Coordinates of structures in the original PDF

Getting the coordinates of identified structures

Limitations

Since April 2017, GROBID version 0.4.2 and higher, coordinate areas can be obtained for the following document substructures:

  • ref for bibliographical, figure, table and formula reference markers - for example (Toto and al. 1999), see Fig. 1, as shown by formula (245), etc.,
  • biblStruct for a bibliographical reference,
  • persName for a complete author name,
  • figure for figure AND table,
  • formula for mathematical equations,
  • head for section titles,
  • s for optional sentence structure (the GROBID fulltext service must be called with the segmentSentences parameter to provide the optional sentence-level elements),
  • note for foot note elements,
  • title for the title elements (main article title and cited reference titles).

However, there is normally no particular limitation to the type of structures which can have their coordinates in the results, the implementation is on-going, see issue #69, and it is expected that more or less any structures could be associated with their coordinates in the orginal PDF.
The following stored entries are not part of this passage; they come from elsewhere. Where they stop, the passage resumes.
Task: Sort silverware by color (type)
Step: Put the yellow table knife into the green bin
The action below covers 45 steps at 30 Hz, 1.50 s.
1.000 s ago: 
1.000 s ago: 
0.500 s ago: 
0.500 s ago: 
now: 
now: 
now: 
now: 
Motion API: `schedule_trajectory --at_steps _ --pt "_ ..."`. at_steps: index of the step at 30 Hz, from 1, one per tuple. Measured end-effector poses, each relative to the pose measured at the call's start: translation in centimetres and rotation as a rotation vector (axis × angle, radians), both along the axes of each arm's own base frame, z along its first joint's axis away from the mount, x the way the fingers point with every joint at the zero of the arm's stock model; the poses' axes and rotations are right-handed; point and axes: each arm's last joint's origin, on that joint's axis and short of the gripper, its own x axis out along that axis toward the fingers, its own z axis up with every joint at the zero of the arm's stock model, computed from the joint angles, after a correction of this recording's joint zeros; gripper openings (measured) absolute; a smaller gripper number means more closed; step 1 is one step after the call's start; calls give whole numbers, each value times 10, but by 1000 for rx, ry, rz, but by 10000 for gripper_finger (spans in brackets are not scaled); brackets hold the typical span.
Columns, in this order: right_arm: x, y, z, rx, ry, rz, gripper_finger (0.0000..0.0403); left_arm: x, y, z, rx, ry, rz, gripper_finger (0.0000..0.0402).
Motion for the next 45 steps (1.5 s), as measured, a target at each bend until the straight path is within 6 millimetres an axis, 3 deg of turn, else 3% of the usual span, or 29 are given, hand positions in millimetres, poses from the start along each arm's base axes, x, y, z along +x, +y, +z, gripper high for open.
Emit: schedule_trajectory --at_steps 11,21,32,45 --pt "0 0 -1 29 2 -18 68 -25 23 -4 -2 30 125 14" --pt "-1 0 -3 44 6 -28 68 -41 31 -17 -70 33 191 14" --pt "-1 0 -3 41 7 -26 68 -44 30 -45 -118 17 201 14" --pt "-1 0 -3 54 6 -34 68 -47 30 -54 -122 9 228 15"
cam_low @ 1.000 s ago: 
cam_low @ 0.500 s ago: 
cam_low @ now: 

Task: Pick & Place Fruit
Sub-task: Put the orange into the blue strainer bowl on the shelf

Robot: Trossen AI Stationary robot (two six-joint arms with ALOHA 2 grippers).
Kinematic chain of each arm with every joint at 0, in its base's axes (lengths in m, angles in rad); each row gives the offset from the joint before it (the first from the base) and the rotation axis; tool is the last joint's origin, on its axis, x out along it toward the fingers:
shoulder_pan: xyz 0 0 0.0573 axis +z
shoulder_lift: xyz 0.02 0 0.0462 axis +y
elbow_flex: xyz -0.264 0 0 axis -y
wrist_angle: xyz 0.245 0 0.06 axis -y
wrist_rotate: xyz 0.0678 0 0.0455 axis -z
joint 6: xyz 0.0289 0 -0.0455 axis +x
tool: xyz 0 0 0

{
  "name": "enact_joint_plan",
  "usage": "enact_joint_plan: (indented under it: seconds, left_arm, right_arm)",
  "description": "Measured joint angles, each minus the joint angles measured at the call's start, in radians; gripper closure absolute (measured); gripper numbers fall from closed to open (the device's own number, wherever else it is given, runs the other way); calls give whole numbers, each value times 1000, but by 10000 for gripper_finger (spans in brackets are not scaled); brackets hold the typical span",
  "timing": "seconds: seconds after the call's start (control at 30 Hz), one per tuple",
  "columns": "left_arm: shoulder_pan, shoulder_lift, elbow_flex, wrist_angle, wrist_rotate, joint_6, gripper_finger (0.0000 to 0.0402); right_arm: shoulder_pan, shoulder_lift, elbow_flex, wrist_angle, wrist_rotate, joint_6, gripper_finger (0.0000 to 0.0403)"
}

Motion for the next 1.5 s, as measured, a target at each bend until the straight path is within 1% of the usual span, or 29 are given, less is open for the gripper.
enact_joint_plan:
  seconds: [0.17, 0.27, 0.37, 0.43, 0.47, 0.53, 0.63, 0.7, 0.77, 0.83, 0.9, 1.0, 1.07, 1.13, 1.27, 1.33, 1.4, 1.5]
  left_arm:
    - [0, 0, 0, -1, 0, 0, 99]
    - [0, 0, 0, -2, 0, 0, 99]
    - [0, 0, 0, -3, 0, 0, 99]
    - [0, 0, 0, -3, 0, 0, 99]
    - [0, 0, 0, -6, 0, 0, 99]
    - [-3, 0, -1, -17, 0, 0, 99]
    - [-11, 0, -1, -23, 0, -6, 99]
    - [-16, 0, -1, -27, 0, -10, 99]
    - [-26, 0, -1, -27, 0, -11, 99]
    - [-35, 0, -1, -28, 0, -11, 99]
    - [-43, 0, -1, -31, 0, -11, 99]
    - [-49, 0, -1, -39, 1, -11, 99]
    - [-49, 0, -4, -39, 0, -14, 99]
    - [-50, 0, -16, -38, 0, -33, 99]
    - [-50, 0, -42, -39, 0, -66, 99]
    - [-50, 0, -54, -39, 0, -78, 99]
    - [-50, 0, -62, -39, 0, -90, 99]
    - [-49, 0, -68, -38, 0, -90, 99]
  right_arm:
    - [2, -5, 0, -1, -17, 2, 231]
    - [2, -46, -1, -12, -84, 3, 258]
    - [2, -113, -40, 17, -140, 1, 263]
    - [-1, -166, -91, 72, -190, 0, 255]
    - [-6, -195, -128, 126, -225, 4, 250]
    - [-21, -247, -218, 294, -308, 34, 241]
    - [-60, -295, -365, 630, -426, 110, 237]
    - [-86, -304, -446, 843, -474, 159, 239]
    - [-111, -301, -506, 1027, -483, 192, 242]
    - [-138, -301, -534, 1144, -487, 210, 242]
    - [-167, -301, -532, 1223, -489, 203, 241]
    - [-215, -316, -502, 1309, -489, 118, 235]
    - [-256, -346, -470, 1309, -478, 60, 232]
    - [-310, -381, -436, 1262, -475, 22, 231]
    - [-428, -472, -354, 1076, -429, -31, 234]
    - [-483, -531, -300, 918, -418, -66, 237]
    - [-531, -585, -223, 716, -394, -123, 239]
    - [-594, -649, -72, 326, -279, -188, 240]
Coordinates are currently available in full text processing (returning a TEI document) and the PDF annotation services (returning JSON for ref, figure and formula only).

GROBID service

To get the coordinates of certain structures extracted from a PDF document, use in the query the parameter teiCoordinates with the list of structures than should have coordinates in the results. Possible structures are indicated above.

Example with cURL:

  • add coordinates to the figures (and tables) only:
> curl -v --form input=@./12248_2011_Article_9260.pdf --form teiCoordinates=figure --form teiCoordinates=biblStruct localhost:8070/api/processFulltextDocument
  • add coordinates for all the supported elements (sorry for the ugly cURL syntax on this):
> curl -v --form input=@./12248_2011_Article_9260.pdf --form teiCoordinates=persName --form teiCoordinates=figure --form teiCoordinates=ref --form teiCoordinates=biblStruct --form teiCoordinates=formula localhost:8070/api/processFulltextDocument

Batch processing

We recommand to use the above service mode for best performance and range of options.

Generating coordinates can also been obtained with the batch mode by adding the parameter -teiCoordinates with the command processFullText.
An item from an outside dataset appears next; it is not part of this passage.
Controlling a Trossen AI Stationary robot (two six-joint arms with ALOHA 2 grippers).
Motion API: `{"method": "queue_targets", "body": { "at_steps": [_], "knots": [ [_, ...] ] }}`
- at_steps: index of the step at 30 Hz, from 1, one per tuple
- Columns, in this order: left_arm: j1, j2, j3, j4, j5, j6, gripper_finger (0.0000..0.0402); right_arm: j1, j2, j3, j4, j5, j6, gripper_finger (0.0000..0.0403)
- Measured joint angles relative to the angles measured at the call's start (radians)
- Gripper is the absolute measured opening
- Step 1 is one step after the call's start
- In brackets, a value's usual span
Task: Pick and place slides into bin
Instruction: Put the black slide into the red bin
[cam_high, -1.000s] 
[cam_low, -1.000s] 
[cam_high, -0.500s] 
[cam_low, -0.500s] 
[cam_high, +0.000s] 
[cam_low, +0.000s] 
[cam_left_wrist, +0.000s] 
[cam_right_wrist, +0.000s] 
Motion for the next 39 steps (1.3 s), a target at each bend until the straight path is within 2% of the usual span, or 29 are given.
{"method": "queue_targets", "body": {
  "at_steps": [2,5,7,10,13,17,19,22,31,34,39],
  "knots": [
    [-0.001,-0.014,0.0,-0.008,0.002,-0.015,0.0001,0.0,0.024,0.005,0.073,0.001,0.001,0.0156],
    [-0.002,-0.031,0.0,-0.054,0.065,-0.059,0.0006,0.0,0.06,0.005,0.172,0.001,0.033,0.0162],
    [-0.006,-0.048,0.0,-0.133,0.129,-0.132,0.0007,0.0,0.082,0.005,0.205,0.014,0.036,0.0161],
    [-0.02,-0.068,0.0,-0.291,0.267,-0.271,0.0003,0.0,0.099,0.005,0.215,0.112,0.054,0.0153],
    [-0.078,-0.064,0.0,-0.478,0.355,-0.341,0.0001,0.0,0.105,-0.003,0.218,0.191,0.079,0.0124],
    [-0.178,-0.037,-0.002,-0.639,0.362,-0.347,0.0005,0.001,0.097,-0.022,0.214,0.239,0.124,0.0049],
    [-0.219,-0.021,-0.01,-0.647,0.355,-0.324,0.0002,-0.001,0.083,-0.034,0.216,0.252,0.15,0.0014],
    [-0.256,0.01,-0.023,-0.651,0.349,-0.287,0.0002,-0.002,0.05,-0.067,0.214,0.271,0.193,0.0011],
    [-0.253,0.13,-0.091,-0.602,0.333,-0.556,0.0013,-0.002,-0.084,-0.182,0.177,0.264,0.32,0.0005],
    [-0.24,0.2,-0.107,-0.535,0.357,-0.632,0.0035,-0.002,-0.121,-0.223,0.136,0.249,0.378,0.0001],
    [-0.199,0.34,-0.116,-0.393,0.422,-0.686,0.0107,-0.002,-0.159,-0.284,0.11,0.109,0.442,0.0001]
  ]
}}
Example (under the project main directory grobid/):

> java -Xmx1024m -Djava.library.path=grobid-home/lib/lin-64:grobid-home/lib/lin-64/jep -jar grobid-core/build/libs/grobid-core-0.5.0-onejar.jar -gH grobid-home -dIn /path/to/input/directory -dOut /path/to/output/directory -teiCoordinates -exe processFullText 

See the batch mode details. With the batch mode, it is currenlty not possible to cherry pick up certain elements, coordinates will appear for all. Again, we recommend to use the service for significantly better performances and more customization options.

Coordinate system in the PDF

Generalities

The PDF coordinates system has three main characteristics:

  • contrary to usage, the origin of a document is at the upper left corner. The x-axis extends to the right and the y-axis extends downward,

  • all locations and sizes are stored in an abstract value called a PDF unit,

  • PDF documents do not have a resolution: to convert a PDF unit to a physical value such as pixels, an external value must be provided for the resolution.
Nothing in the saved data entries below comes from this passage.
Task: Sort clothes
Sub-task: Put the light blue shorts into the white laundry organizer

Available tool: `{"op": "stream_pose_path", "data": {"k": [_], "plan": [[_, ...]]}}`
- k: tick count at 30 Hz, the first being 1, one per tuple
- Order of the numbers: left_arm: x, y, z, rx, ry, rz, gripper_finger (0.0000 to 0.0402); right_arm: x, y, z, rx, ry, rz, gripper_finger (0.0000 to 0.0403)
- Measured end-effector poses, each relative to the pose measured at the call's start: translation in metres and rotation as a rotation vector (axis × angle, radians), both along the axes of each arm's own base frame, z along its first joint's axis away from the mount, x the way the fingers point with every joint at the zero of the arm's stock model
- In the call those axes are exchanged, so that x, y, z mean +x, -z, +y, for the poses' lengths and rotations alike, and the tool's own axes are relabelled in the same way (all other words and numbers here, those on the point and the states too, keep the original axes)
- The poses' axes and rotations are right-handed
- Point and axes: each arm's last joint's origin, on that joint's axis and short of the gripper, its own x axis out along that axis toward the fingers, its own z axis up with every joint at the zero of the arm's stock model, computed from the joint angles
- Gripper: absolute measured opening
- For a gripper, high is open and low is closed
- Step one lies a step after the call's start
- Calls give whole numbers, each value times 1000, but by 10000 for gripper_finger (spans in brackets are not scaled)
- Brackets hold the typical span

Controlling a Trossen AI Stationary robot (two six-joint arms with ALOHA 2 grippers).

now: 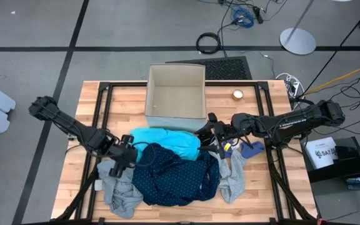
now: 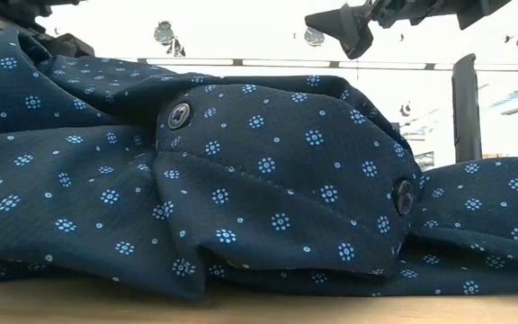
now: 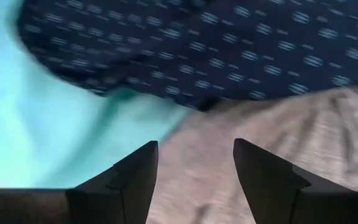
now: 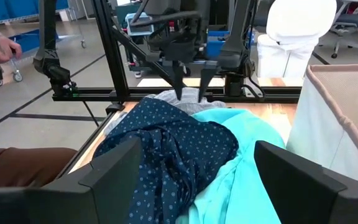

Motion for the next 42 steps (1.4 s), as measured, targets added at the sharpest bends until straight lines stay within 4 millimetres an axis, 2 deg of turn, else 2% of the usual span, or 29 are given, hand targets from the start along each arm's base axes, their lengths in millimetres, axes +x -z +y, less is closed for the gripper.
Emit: {"op": "stream_pose_path", "data": {"k": [8, 19, 26, 33, 42], "plan": [[2, 4, -2, -23, 19, 37, 220, 0, 0, 0, -1, 1, 3, 304], [12, 20, -8, 6, 23, 120, 220, 0, 1, 0, -1, 1, 8, 304], [14, 26, -11, -21, 84, 166, 212, 0, 1, 0, -2, 1, 8, 304], [14, 26, -11, -22, 87, 166, 148, 0, 1, 0, -2, 1, 9, 304], [14, 26, -11, -22, 86, 167, 20, 0, 1, 0, -2, 1, 9, 304]]}}
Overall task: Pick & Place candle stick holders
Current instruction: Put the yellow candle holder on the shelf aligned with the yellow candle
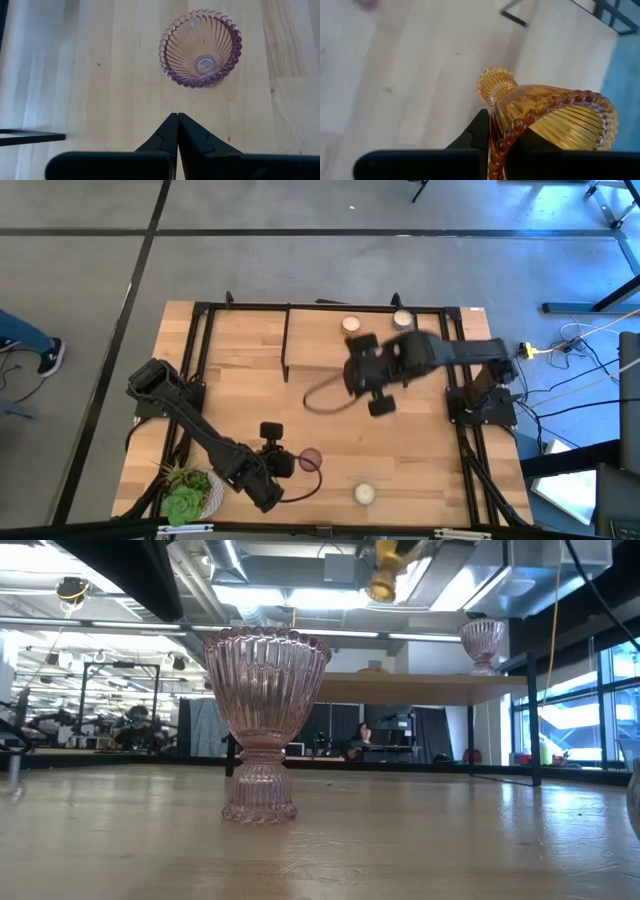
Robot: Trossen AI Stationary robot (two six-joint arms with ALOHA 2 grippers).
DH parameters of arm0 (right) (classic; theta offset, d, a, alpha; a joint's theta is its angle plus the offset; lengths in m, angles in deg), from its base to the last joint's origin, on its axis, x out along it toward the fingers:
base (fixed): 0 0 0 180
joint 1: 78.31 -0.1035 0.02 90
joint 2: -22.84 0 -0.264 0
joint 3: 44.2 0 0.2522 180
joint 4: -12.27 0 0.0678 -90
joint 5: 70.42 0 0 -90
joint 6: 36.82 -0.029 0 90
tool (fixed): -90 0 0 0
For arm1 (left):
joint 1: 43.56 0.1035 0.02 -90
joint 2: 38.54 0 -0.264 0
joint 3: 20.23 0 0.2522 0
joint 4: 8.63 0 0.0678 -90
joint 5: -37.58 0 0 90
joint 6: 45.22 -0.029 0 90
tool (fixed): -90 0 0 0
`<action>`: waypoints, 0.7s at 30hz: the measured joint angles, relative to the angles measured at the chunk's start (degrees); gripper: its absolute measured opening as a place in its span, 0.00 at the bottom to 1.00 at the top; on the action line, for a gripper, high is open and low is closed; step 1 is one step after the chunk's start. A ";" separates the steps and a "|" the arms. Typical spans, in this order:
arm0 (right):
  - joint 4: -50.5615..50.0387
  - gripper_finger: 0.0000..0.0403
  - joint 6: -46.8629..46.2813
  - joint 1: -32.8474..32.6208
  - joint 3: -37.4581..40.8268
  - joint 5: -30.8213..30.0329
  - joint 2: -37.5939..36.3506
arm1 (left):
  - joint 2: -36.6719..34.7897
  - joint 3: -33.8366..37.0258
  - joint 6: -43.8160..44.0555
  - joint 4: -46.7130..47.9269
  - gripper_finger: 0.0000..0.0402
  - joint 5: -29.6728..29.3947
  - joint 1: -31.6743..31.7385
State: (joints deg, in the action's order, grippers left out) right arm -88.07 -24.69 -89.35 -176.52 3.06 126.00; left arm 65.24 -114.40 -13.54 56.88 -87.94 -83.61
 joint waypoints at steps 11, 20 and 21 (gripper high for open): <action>-2.71 0.05 6.65 12.58 0.11 0.33 1.25 | 0.00 0.00 1.64 1.01 0.00 -0.94 -0.42; -2.42 0.05 8.93 13.72 1.98 1.19 4.18 | 0.00 0.00 2.28 1.01 0.00 -0.95 -0.42; -2.13 0.05 8.95 13.71 2.25 0.69 4.18 | 0.00 0.00 2.32 1.01 0.01 -0.95 -0.43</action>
State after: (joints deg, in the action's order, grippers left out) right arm -90.20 -15.74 -75.65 -174.27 3.75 130.19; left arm 65.24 -114.40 -11.22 57.88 -88.88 -84.04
In addition, contrary to usage in computer science, the index associated to the first page is 1 (not 0).

Coordinates in JSON results

The processing of a PDF document by the GROBID result in JSON containing two specific structures for positioning entity annotations in the PDF :

  • the list of page size, introduced by the JSON attribute pages. The dimension of each page is given successively by two attributes page_height and page_height.

Example:

    "pages": [  {"page_height":792.0, "page_width":612.0}, 
                {"page_height":792.0, "page_width":612.0}, 
                {"page_height":792.0, "page_width":612.0}  ]
  • for each entity, a json attribute pos introduces a list of bounding boxes to identify the area of the annotation corresponding to the entity. Several bounding boxes might be necessary because a textual mention does not need to be a rectangle, but the union of rectangles (a union of bounding boxes), for instance when a mention to be annotated is on several lines.

Example:

"pos": [{  "p": 1,
            "x": 20,
            "y": 20,
            "h": 10,
            "w": 30 }, 
        {  "p": 1,
            "x": 30,
            "y": 20,
            "h": 10,
            "w": 30 } ]

A bounding box is defined by the following attributes:

  • p: the number of the page (beware, in the PDF world the first page has index 1!),

  • x: the x-axis coordinate of the upper-left point of the bounding box,

  • y: the y-axis coordinate of the upper-left point of the bounding box (beware, in the PDF world the y-axis extends downward!),

  • h: the height of the bounding box,

  • w: the width of the bounding box.

These JSON annotations target browser applications. As a PDF document expresses value in abstract PDF unit and does not have resolution, the coordinates have to be converted into the scale of the PDF layout used by the client/browser (usually in pixels). This is why the dimension of the pages are necessary for the correct scaling, taking into account that, in a PDF document, pages can be of different size.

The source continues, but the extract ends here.